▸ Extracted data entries
────────────────────────────────────────

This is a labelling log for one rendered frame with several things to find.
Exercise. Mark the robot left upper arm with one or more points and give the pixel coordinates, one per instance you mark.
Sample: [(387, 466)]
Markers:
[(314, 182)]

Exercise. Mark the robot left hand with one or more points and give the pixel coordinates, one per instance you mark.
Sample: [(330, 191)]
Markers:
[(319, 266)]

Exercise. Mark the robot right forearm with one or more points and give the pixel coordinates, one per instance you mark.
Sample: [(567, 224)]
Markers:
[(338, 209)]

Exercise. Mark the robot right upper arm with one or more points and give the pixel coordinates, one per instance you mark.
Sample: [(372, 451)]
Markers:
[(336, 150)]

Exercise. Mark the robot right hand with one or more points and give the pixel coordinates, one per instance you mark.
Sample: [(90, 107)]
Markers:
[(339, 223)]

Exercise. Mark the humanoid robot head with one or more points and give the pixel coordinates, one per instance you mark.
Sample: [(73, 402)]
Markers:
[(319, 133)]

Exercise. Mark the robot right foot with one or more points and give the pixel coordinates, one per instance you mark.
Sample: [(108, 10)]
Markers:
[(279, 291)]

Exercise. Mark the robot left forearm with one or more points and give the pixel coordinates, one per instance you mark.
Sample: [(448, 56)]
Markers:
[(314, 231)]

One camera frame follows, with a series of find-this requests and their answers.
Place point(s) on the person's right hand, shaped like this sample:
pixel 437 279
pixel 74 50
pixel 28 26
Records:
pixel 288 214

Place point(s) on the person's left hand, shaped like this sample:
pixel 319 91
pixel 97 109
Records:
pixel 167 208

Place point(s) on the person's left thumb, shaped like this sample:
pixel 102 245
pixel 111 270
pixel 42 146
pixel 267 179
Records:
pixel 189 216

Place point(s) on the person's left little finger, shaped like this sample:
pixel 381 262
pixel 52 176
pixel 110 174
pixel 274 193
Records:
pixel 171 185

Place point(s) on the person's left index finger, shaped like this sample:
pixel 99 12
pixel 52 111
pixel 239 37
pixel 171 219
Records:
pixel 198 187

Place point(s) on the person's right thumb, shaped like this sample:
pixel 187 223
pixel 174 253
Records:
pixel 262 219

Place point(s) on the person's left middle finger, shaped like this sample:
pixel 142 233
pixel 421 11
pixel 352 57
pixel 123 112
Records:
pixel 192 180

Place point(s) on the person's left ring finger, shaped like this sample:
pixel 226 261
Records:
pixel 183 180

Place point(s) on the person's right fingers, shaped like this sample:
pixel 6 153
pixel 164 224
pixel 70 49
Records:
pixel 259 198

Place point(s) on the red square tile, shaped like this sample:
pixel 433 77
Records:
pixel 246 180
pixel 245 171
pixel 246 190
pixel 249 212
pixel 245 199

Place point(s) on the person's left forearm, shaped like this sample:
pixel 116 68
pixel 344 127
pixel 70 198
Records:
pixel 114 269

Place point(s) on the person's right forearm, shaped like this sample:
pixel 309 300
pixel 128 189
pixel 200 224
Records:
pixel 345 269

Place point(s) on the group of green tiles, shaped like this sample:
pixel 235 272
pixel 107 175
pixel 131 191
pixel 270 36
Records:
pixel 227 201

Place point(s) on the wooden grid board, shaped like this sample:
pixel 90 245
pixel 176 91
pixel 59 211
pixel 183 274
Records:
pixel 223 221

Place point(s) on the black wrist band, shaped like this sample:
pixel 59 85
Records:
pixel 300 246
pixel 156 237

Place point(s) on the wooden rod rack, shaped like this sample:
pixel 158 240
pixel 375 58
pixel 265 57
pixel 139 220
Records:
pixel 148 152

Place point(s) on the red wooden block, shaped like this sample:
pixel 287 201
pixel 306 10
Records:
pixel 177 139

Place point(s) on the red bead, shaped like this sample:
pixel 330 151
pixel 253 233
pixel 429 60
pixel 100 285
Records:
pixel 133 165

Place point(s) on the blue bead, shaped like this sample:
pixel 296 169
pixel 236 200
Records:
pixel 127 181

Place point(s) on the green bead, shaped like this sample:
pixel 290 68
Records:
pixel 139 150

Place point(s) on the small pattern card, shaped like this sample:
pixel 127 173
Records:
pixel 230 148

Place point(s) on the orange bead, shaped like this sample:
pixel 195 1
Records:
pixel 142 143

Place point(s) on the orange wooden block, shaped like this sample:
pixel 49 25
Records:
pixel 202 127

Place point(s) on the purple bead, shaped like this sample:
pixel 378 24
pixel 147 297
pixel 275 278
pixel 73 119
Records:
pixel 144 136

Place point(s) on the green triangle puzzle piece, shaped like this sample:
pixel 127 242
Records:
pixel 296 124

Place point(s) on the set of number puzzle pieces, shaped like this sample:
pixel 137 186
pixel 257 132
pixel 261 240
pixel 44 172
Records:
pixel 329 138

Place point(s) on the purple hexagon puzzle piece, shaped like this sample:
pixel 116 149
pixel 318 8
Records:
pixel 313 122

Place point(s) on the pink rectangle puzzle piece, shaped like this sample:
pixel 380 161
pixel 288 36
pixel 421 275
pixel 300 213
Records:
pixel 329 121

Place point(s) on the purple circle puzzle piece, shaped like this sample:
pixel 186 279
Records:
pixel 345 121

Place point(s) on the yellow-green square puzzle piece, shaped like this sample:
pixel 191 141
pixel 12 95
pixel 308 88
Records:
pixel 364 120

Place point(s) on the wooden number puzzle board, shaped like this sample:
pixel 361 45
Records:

────────────────────────────────────────

▸ Requirement
Without changing a word, print all of the entries above.

▸ Answer box
This is a labelling log for one rendered frame with several things to find.
Exercise. Mark the robot left upper arm with one or more points and give the pixel coordinates, one per instance you mark.
Sample: [(387, 466)]
Markers:
[(314, 182)]

Exercise. Mark the robot left hand with one or more points and give the pixel coordinates, one per instance you mark.
Sample: [(330, 191)]
Markers:
[(319, 266)]

Exercise. Mark the robot right forearm with one or more points and give the pixel coordinates, one per instance you mark.
Sample: [(567, 224)]
Markers:
[(338, 209)]

Exercise. Mark the robot right upper arm with one or more points and give the pixel coordinates, one per instance you mark.
Sample: [(372, 451)]
Markers:
[(336, 150)]

Exercise. Mark the robot right hand with one or more points and give the pixel coordinates, one per instance you mark.
Sample: [(90, 107)]
Markers:
[(339, 223)]

Exercise. Mark the humanoid robot head with one or more points and give the pixel coordinates, one per instance you mark.
Sample: [(73, 402)]
Markers:
[(319, 133)]

Exercise. Mark the robot right foot with one or more points and give the pixel coordinates, one per instance you mark.
Sample: [(108, 10)]
Markers:
[(279, 291)]

Exercise. Mark the robot left forearm with one or more points and give the pixel coordinates, one per instance you mark.
Sample: [(448, 56)]
Markers:
[(314, 231)]

One camera frame follows, with a series of find-this requests and their answers.
Place point(s) on the person's right hand, shaped like this sample:
pixel 437 279
pixel 74 50
pixel 28 26
Records:
pixel 288 214

Place point(s) on the person's left hand, shaped like this sample:
pixel 319 91
pixel 97 109
Records:
pixel 167 208

Place point(s) on the person's left thumb, shaped like this sample:
pixel 102 245
pixel 111 270
pixel 42 146
pixel 267 179
Records:
pixel 189 216

Place point(s) on the person's left little finger, shaped like this sample:
pixel 381 262
pixel 52 176
pixel 110 174
pixel 274 193
Records:
pixel 171 185

Place point(s) on the person's left index finger, shaped like this sample:
pixel 99 12
pixel 52 111
pixel 239 37
pixel 171 219
Records:
pixel 198 187

Place point(s) on the person's right thumb, shaped like this sample:
pixel 187 223
pixel 174 253
Records:
pixel 262 219

Place point(s) on the person's left middle finger, shaped like this sample:
pixel 142 233
pixel 421 11
pixel 352 57
pixel 123 112
Records:
pixel 192 180

Place point(s) on the person's left ring finger, shaped like this sample:
pixel 226 261
Records:
pixel 183 180

Place point(s) on the person's right fingers, shaped like this sample:
pixel 6 153
pixel 164 224
pixel 70 49
Records:
pixel 259 198

Place point(s) on the red square tile, shaped like this sample:
pixel 433 77
Records:
pixel 246 180
pixel 245 171
pixel 246 190
pixel 249 212
pixel 245 199

Place point(s) on the person's left forearm, shaped like this sample:
pixel 116 68
pixel 344 127
pixel 70 198
Records:
pixel 114 269

Place point(s) on the person's right forearm, shaped like this sample:
pixel 309 300
pixel 128 189
pixel 200 224
Records:
pixel 345 269

Place point(s) on the group of green tiles, shaped like this sample:
pixel 235 272
pixel 107 175
pixel 131 191
pixel 270 36
Records:
pixel 227 201

Place point(s) on the wooden grid board, shaped like this sample:
pixel 90 245
pixel 176 91
pixel 59 211
pixel 183 274
Records:
pixel 223 221

Place point(s) on the black wrist band, shaped like this sample:
pixel 59 85
Records:
pixel 300 246
pixel 156 237

Place point(s) on the wooden rod rack, shaped like this sample:
pixel 158 240
pixel 375 58
pixel 265 57
pixel 139 220
Records:
pixel 148 152

Place point(s) on the red wooden block, shaped like this sample:
pixel 287 201
pixel 306 10
Records:
pixel 177 139

Place point(s) on the red bead, shaped like this sample:
pixel 330 151
pixel 253 233
pixel 429 60
pixel 100 285
Records:
pixel 133 165

Place point(s) on the blue bead, shaped like this sample:
pixel 296 169
pixel 236 200
Records:
pixel 127 181

Place point(s) on the green bead, shaped like this sample:
pixel 290 68
Records:
pixel 139 150

Place point(s) on the small pattern card, shaped like this sample:
pixel 127 173
Records:
pixel 230 148

Place point(s) on the orange bead, shaped like this sample:
pixel 195 1
Records:
pixel 142 143

Place point(s) on the orange wooden block, shaped like this sample:
pixel 49 25
Records:
pixel 202 127

Place point(s) on the purple bead, shaped like this sample:
pixel 378 24
pixel 147 297
pixel 275 278
pixel 73 119
Records:
pixel 144 136

Place point(s) on the green triangle puzzle piece, shaped like this sample:
pixel 127 242
Records:
pixel 296 124

Place point(s) on the set of number puzzle pieces, shaped like this sample:
pixel 137 186
pixel 257 132
pixel 261 240
pixel 44 172
Records:
pixel 329 138

Place point(s) on the purple hexagon puzzle piece, shaped like this sample:
pixel 116 149
pixel 318 8
Records:
pixel 313 122

Place point(s) on the pink rectangle puzzle piece, shaped like this sample:
pixel 380 161
pixel 288 36
pixel 421 275
pixel 300 213
Records:
pixel 329 121

Place point(s) on the purple circle puzzle piece, shaped like this sample:
pixel 186 279
Records:
pixel 345 121

Place point(s) on the yellow-green square puzzle piece, shaped like this sample:
pixel 191 141
pixel 12 95
pixel 308 88
Records:
pixel 364 120

Place point(s) on the wooden number puzzle board, shaped like this sample:
pixel 361 45
Records:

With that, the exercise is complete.